In their four-year project, hundreds of scientists concluded climate
change is happening faster than previously thought. Within our children
and grandchildren's lifetimes (somewhere between 2070 and 2090), the icy
arctic will be a seasonal phenomenon. In the winter, there will be snow
and ice. In the summer, much will melt away.
The melting ice will cause the world's sea levels to rise by three
feet. This is not the scientists' worst-case scenario. It's their
middle-of-the-road estimate.
Even before the report's formal release, the Bush administration offered
an appalling response. If addressing global warming means reducing
greenhouse gas emissions in a way that costs America jobs (a "single" job,
one official said), the administration simply won't respond. That position
is breathtaking. Global warming will cost this country many more jobs in
the long run than a careful transition. Even so, federal inaction does not
absolve California from preparing for the future.

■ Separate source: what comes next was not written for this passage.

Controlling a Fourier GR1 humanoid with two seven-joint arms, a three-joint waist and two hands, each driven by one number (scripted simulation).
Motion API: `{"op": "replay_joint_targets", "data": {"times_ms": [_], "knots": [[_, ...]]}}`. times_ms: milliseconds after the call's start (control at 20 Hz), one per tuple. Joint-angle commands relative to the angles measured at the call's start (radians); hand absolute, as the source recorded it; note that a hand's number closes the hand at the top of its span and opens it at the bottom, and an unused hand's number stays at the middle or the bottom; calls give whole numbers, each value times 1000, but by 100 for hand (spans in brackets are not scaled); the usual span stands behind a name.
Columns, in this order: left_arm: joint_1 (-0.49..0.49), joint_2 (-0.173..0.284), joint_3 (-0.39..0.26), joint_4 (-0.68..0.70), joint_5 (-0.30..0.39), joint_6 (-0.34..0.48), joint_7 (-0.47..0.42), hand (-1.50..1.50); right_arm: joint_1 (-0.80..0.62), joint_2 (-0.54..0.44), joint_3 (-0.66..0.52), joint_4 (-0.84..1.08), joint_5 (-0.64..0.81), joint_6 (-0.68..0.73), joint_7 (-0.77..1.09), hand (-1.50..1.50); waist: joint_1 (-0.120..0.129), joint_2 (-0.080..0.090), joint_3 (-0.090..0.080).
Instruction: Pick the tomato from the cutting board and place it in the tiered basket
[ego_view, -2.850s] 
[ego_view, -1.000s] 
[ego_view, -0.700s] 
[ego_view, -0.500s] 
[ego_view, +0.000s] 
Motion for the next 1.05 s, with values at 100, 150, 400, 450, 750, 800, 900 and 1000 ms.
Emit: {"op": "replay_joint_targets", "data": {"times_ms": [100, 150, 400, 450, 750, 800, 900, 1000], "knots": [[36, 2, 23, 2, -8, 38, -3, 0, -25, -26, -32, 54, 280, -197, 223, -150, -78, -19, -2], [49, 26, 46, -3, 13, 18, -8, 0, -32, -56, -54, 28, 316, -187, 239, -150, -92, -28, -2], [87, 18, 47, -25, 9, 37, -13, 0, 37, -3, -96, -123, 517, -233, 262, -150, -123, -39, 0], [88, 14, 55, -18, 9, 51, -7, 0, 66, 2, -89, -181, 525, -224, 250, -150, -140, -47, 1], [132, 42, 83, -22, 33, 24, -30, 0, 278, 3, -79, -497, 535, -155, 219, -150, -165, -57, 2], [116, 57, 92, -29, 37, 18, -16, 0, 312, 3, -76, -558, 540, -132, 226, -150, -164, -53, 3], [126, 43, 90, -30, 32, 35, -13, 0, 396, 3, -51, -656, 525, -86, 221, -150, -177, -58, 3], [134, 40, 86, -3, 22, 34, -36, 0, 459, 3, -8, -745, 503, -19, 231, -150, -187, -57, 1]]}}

The report singles out California as facing a dramatic change. A
three-foot rise in the sea level would transform the Sacramento-San
Joaquin Delta -turning its water salty and perhaps submerging key central
islands. Many Delta islands are already many feet below sea level because
years of farming exposed and oxidized the peat-based soils. Substandard
levees are the only protection to keep the islands from disappearing
today. It is wildly irresponsible to assume that levees can hold back a
rising sea, floods and earthquakes. The Delta appears destined to become a
brackish body of water. And because pumps that fill the state and federal
aqueducts are in the Delta, they could no longer provide a useable source
of water for two-thirds of the state or millions of acres of San Joaquin
Valley agriculture.
One physical solution is to stop pumping water directly from the
estuary and instead route the water supply around the Delta with a
peripheral canal. Defeated in a state election in the 1982, the canal
remains the state's most controversial piece of proposed plumbing. The
fear, a legitimate one, is that the canal would harm the Delta and make
the southland more dependent on the North's water. But what if a new fear
- global warming - has changed the equation? What if today's Delta is
nothing like tomorrow's? Global warming, regardless of its causes, gives
California no choice but to rethink the Delta. This process must enlist
those with a high degree of political independence and brainpower. No idea
should be off the table. No solution should be preordained. The state
needs a rational conversation about this huge topic. It falls to Gov.
Arnold Schwarzenegger to launch that discussion.